9. A method of manufacturing the air gap type piezoelectric vibrator according to claim 8, characterized in that: the preparation method of the air gap type periodic piezoelectric vibrator comprises the following steps:

step one, determining the working frequency of an ultrasonic transducer and setting the working parameters of an air gap type piezoelectric vibrator;

step two, preparing a pre-cut sample; preparing a pre-cut piezoelectric material block, adhering the lower surface of the pre-cut piezoelectric material block with a metal panel coated with conductive adhesive, and fixing the pre-cut piezoelectric material block on a cutting substrate to prepare a pre-cut sample;

step three, preparing a primary cutting framework; finding the pre-cut sample in the second step in the visual area of the operation interface of the cutting machine, and setting the cutting step as (m+n) mm; the cutting machine is operated to enable the blade to cut unidirectionally along the y axis to form a primary cutting framework, and the cutting depth is set to be the same as the thickness of the piezoelectric material block during cutting so as to ensure that the bottom metal panel is not touched;

step four, preparing a secondary cutting framework; rotating a sample table of the cutting machine to 90 degrees, repeating the third step and keeping the cutting step parameters unchanged, so that the blade is cut unidirectionally along the x axis to form a secondary cutting framework;

step five, covering the top electrode; taking the metal panel coated with the conductive adhesive in the second step again, and attaching the metal panel to the top of the framework in the fourth step to prepare a top electrode;

and step six, removing the cutting substrate to form the air gap type piezoelectric vibrator.

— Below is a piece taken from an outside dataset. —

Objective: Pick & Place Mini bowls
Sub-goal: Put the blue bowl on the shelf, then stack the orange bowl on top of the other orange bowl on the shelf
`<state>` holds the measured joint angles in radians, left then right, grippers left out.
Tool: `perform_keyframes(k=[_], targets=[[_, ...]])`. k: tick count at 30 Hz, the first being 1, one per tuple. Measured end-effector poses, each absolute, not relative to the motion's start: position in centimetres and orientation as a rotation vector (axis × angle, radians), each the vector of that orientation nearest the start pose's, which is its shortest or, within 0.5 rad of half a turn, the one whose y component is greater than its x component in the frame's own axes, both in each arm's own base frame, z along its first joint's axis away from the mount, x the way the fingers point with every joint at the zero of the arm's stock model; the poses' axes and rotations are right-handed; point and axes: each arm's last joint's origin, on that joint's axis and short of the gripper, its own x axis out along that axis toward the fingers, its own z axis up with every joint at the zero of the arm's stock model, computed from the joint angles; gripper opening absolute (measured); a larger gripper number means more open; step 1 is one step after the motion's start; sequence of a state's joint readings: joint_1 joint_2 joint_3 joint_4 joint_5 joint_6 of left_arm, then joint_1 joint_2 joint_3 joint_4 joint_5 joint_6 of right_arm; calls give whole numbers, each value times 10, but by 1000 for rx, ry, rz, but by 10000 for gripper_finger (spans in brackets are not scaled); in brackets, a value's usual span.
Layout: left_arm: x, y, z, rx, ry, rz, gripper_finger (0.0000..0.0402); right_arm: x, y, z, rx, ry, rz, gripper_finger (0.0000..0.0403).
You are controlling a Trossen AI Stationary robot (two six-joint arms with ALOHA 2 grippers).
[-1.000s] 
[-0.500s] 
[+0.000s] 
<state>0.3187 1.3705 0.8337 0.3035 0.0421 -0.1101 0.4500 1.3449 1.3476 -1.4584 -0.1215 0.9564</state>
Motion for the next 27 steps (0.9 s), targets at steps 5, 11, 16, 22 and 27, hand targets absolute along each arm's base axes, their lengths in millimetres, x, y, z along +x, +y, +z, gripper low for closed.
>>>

10. A method of manufacturing an air gap type piezoelectric vibrator according to claim 2, characterized in that: the preparation method of the air gap type non-periodic piezoelectric vibrator comprises the following steps:

step one, determining the working frequency of an ultrasonic transducer, setting the working parameters of an air gap type piezoelectric vibrator and the size of a pouring die;

step two, preparing an aperiodic piezoelectric small column array; taking the filling and sealing die in the first step, slowly injecting the piezoelectric ceramic slurry into the die by using an injection molding process, and solidifying and demolding to form a piezoelectric ceramic column array with a ceramic substrate;

pouring epoxy resin and curing;

polishing the ceramic substrate;

attaching metal panels to the upper side and the lower side to manufacture a 1-3 piezoelectric vibrator;

and step six, injecting a polymer dissolving agent to fully dissolve the rigid epoxy and forming the air gap type piezoelectric vibrator.